Говорить о полной инверсии социальных ценностей в этой связи вряд ли правильно. Образование и образованность не только остались в числе приоритетов, но и сохранили свое самодовлеющее значение. Показательно, например, что и в 70-е, и в 80-е годы советские женщины значительно чаще, чем, например, американки, отмечали среди качеств, которые они хотели бы видеть в своих детях, стремление к знаниям и хорошие успехи в учебе: в СССР это вторая ранговая позиция в списке приоритетов, в США десятая (причем, по сравнению с данными, относящимися к 20-м годам, она сместилась на 2 пункта вниз) [11].

Таким образом, тенденции, заложенные в предыдущий период, как будто продолжались. И все же что-то неуловимо изменилось: все связанное с учебой как-то ушло на уровень повседневных рутинных проблем и обязанностей. Изменились и установки – на первый план стали все больше выходить такие типично «инерционные» мотивы, как «надо», «все так делают», «пошел в этот вуз, потому что здесь учились родители» и т. п. Формы потребления культуры, даже оставаясь внешне неизменными, меняют свой внутренний смысл —так, скажем, домашняя библиотека, составленная из дефицитных книг, оказывалась уже не выражением личностной потребности, а специфическим знаком престижа. Вообще в рассматриваемый период отчетливо проявляется и набирает силу характерный процесс «отслаивания» различных социально-демографических групп и элементов от того проникнутого романтическим энтузиазмом общего движения к культуре, которое было как бы символической установкой образа жизни на протяжении нескольких предшествующих десятилетий. Партийная и государственная верхушка того времени, сформированная почти исключительно из выдвиженцев-практиков периода первых пятилеток, в подавляющем большинстве своем состояла из людей, у которых не сформировались вкус и внутренняя склонность к интеллектуальной деятельности. Признавая в принципе важность науки, образования, культуры, они не только толковали последние в упрощенно утилитарном духе, но и подчас пытались механически следовать схемам, хорошо знакомым им со времен молодости.

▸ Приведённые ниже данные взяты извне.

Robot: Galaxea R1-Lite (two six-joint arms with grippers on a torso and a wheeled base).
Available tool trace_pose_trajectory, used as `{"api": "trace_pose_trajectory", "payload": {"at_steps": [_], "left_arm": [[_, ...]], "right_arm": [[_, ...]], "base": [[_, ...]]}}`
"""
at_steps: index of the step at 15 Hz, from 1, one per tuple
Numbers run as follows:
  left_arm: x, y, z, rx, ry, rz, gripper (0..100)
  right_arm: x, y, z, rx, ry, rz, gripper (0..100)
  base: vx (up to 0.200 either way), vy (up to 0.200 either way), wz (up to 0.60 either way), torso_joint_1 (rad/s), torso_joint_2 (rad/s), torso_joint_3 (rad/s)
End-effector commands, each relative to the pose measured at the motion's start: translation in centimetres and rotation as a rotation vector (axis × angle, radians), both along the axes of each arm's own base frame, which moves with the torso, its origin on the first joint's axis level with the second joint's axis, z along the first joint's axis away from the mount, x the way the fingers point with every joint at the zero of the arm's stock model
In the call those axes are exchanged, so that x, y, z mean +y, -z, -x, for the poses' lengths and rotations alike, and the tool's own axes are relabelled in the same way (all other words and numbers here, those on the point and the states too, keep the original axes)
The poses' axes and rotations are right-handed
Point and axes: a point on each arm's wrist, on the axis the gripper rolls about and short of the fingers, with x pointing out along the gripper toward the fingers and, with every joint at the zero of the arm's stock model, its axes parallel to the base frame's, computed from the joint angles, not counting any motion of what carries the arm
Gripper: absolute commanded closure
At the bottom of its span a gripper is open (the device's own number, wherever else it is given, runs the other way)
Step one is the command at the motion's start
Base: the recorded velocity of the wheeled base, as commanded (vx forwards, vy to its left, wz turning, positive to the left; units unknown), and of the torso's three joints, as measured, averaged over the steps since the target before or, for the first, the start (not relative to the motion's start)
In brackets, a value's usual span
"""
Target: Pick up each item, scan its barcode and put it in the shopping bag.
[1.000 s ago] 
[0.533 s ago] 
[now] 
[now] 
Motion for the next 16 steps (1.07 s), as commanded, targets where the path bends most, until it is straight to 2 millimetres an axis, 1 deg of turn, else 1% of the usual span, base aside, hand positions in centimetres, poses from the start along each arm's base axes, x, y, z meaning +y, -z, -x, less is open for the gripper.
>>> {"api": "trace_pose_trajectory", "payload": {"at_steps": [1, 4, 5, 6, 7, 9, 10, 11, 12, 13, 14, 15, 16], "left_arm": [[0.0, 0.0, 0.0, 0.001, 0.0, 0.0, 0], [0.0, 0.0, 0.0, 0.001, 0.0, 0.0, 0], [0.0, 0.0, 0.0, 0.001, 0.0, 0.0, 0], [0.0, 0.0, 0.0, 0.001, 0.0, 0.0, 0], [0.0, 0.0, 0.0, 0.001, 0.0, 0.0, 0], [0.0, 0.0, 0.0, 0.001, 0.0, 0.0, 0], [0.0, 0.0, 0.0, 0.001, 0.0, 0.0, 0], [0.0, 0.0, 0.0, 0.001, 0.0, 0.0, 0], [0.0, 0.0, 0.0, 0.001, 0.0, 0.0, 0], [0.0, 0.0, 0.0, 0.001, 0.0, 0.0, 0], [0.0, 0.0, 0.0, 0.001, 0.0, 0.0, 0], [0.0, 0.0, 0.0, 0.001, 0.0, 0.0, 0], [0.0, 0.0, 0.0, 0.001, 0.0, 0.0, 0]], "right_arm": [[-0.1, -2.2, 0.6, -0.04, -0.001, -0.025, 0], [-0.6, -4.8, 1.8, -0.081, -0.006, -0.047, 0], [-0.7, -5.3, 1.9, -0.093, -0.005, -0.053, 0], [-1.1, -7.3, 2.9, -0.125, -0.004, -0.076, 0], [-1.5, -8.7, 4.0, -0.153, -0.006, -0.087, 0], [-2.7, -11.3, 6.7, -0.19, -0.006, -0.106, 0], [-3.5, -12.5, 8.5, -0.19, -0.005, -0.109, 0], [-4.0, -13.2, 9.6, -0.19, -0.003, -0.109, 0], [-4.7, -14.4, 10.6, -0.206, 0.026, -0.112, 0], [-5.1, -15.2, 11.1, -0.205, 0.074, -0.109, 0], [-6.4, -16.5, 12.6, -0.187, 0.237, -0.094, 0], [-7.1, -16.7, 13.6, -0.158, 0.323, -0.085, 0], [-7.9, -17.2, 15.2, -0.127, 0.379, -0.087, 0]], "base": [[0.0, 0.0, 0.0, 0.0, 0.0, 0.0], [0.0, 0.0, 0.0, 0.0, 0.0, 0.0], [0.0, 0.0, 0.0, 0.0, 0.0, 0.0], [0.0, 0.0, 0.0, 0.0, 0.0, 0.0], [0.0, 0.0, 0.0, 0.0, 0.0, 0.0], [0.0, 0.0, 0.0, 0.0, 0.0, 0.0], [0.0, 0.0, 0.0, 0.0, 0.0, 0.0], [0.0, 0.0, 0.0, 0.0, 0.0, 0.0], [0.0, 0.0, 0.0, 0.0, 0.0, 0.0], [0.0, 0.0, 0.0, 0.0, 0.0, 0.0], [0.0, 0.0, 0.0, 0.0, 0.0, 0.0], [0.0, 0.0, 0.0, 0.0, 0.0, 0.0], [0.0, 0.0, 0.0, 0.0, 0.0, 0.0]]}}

Большой вред подготовке квалифицированных кадров нанесла, в частности, начавшаяся вдруг в 70-е годы совершенно искусственная реанимация рабфаков (в виде подготовительных отделений университетов и институтов). Считалось, что такое регулирование социального состава студенчества способствует повышению социальной однородности общества, препятствуя превращению интеллигенции в замкнутую группу, воспроизводящуюся в основном на собственной основе. Однако те социальные барьеры, для преодоления которых создавались рабфаки в 20-е годы, уже не существовали, а большинство тех, кто после школы шел на производство, просто не имели особой склонности к учебе. Ясно, что выработать высококачественный продукт из такого исходного «материала» было практически невозможно, однако на это затрачивались значительные средства. В то же время в СССР по ряду причин не удалось создать действительно работающей системы учебно-профессиональной ориентации, какая с конца 50-х — начала 60-х годов возникает во Франции, Бельгии, Италии, Швейцарии и ряде других стран [12].

В условиях бюрократической реставрации все большее воздействие на отношения между обществом и образованием стал оказывать фактор социальной дифференциации, которая постепенно приобрела корпоративный характер с тенденцией к наследственному воспроизводству. Вследствие этого поступление во многие ведущие вузы, а несколько позже и в некоторые специализированные средние школы (в основном языкового профиля) начинает все больше и больше зависеть не от индивидуальных способностей, а от так называемого «блата» — т. е.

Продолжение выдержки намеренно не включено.